### [WORK ITEM]
The lines below from the one with "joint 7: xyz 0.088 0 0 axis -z" up to and including the one with "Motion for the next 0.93" are what you should set down, exactly and without pictures.

▼

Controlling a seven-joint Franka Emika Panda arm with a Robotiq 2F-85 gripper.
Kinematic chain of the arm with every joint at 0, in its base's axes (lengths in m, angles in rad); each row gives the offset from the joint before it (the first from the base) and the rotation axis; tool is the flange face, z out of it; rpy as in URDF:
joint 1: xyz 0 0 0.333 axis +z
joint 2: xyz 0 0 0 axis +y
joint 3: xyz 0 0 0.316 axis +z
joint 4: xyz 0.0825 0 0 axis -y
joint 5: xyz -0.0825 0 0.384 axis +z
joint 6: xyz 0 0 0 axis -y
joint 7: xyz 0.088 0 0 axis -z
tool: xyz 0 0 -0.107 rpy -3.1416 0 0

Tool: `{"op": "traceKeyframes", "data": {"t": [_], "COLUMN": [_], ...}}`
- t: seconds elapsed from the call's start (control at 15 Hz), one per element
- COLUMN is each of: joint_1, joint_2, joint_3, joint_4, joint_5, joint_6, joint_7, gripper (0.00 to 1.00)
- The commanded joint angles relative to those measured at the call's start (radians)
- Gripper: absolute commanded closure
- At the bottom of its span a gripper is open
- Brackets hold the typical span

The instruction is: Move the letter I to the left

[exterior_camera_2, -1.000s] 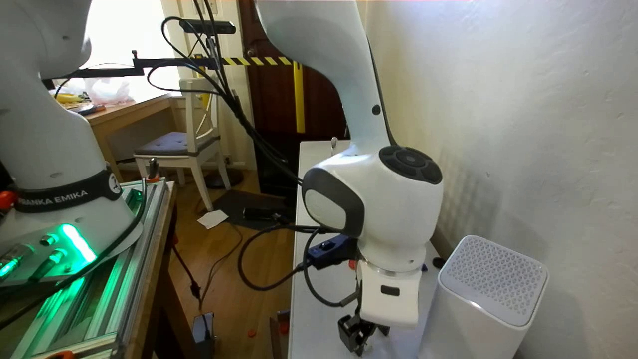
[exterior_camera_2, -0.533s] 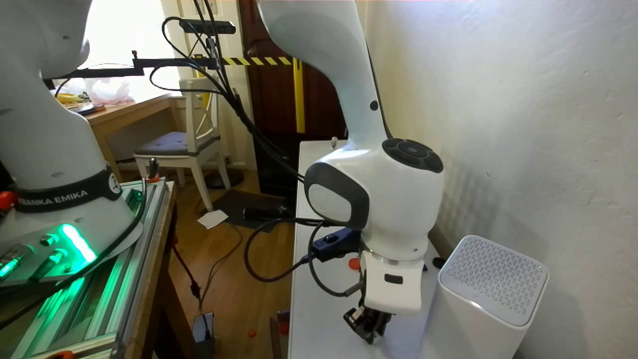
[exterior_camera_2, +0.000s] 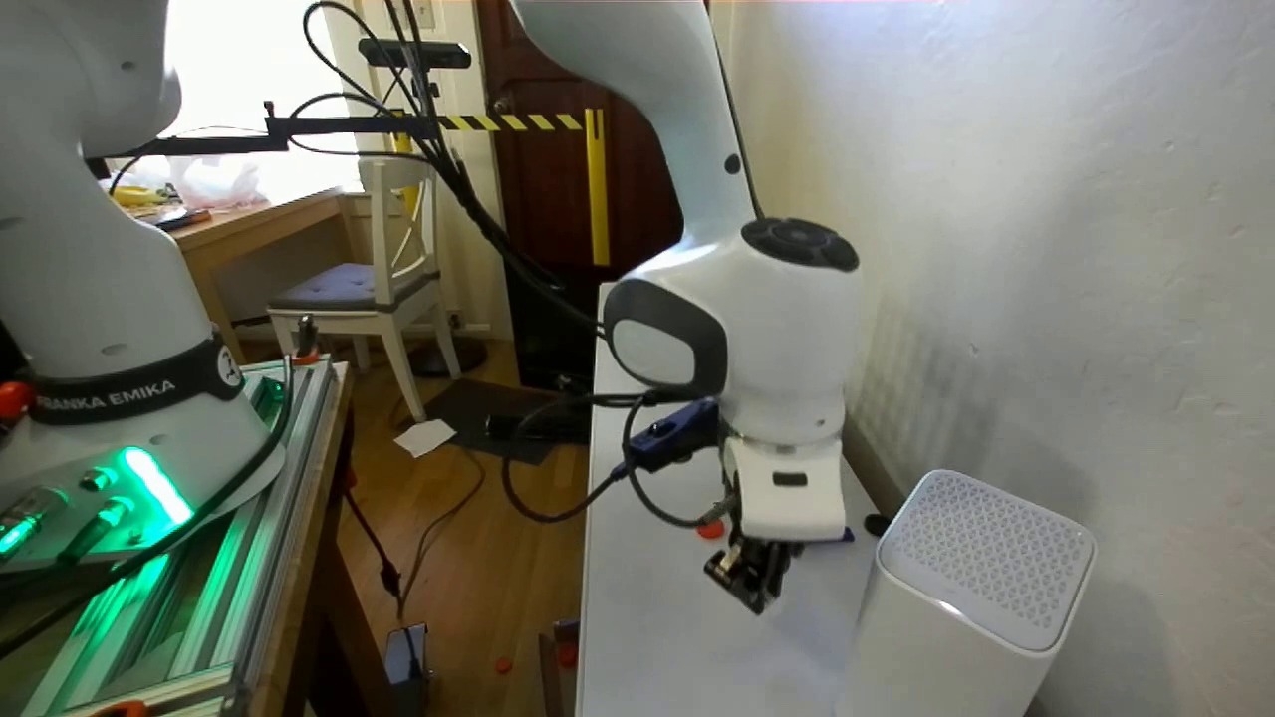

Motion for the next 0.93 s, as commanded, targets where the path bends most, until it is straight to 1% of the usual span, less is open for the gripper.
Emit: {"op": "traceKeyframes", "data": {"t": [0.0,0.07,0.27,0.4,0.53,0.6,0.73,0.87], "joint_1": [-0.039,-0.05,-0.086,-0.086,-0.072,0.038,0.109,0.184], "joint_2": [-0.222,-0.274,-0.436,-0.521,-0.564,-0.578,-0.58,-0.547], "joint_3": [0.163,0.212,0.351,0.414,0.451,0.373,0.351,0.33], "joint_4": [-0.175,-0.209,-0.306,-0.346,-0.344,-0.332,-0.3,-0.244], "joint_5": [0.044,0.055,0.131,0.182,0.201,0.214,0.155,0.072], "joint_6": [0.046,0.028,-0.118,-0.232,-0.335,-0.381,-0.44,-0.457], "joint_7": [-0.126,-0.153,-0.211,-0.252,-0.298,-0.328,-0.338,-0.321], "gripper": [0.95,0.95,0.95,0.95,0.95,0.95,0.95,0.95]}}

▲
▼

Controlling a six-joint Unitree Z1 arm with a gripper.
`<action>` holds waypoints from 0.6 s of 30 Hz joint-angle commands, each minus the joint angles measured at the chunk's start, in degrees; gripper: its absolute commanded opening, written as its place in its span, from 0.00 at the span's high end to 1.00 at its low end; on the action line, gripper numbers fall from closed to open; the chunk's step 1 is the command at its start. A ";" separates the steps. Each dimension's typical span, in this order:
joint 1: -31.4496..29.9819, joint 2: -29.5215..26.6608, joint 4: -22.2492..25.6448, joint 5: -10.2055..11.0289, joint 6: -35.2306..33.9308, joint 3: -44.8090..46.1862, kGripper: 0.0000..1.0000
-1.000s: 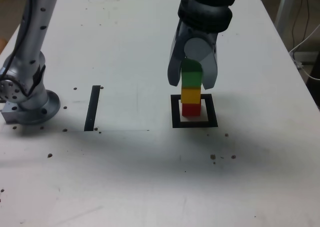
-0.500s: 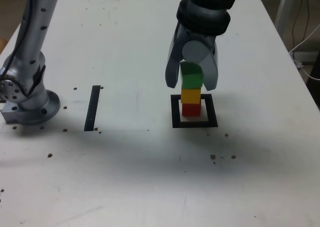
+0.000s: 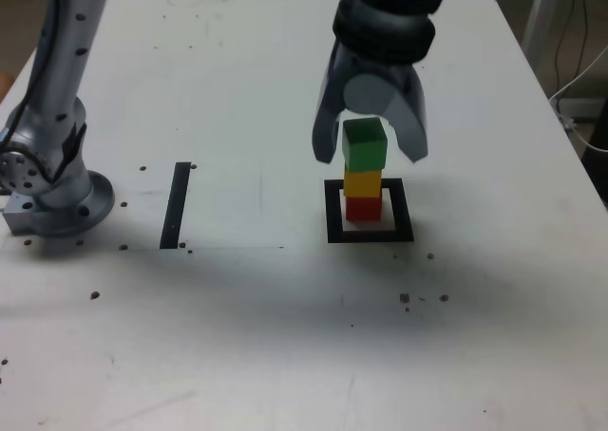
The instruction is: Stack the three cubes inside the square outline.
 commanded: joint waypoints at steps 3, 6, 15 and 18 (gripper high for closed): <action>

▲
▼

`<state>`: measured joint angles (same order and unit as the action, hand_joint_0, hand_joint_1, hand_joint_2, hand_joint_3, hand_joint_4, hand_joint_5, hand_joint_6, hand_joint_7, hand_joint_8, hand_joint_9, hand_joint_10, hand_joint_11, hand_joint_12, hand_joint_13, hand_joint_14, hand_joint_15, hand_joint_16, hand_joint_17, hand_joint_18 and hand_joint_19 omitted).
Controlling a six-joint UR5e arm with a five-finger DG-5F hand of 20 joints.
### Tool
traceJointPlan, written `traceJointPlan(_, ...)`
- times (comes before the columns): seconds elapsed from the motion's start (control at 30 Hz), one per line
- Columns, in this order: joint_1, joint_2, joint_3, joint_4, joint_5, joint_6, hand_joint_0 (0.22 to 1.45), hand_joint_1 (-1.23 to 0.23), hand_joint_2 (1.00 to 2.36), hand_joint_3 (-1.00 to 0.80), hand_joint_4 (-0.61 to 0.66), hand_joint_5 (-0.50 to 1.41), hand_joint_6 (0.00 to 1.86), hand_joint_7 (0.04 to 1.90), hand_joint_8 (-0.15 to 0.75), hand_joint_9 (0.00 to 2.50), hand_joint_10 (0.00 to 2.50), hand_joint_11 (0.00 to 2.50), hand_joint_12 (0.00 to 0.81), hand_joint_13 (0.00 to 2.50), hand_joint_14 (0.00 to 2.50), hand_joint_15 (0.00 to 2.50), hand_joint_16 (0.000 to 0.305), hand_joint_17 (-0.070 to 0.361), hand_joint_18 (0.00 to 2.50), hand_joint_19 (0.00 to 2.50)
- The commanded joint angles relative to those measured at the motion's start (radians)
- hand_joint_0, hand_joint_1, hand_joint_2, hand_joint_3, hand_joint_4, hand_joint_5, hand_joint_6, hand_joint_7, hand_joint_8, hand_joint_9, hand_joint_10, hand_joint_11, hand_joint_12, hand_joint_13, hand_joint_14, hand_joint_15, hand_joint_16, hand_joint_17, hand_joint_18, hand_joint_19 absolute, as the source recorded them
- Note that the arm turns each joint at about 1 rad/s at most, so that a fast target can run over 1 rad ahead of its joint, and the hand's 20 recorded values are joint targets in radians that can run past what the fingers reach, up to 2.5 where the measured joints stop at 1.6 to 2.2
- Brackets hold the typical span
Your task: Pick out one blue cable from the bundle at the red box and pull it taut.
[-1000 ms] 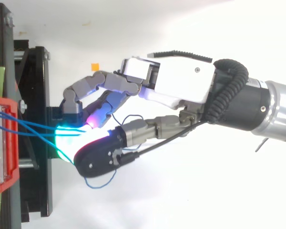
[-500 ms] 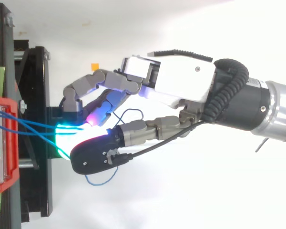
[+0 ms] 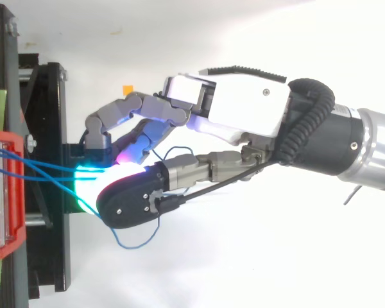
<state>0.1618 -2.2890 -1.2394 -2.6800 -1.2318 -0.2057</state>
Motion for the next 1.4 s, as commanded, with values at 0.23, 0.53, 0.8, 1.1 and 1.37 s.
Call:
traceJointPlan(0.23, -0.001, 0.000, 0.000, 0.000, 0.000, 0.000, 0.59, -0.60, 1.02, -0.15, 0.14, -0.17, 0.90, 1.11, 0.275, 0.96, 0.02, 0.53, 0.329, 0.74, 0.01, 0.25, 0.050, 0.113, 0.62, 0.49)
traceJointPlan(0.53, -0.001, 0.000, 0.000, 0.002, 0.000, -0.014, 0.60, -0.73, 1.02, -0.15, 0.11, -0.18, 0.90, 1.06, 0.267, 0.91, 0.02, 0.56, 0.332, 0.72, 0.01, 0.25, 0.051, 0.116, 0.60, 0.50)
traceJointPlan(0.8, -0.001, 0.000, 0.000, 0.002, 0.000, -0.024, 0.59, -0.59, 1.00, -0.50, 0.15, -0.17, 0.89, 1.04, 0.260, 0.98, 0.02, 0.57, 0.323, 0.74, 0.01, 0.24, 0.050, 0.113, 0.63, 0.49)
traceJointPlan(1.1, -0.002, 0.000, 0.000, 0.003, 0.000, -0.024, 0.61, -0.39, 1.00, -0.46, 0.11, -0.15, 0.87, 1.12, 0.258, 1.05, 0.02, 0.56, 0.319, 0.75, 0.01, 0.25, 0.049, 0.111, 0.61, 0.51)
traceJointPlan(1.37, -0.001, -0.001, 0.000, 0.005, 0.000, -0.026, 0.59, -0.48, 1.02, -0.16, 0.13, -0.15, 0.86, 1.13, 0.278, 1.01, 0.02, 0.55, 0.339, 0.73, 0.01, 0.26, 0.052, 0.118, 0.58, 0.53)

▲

### [TASK OUTPUT]
joint 7: xyz 0.088 0 0 axis -z
tool: xyz 0 0 -0.107 rpy -3.1416 0 0

Tool: `{"op": "traceKeyframes", "data": {"t": [_], "COLUMN": [_], ...}}`
- t: seconds elapsed from the call's start (control at 15 Hz), one per element
- COLUMN is each of: joint_1, joint_2, joint_3, joint_4, joint_5, joint_6, joint_7, gripper (0.00 to 1.00)
- The commanded joint angles relative to those measured at the call's start (radians)
- Gripper: absolute commanded closure
- At the bottom of its span a gripper is open
- Brackets hold the typical span

The instruction is: Move the letter I to the left

[exterior_camera_2, -1.000s] 
[exterior_camera_2, -0.533s] 
[exterior_camera_2, +0.000s] 

Motion for the next 0.93 s, as commanded, targets where the path bends most, until it is straight to 1% of the usual span, less is open for the gripper.

This exercise has no more to it.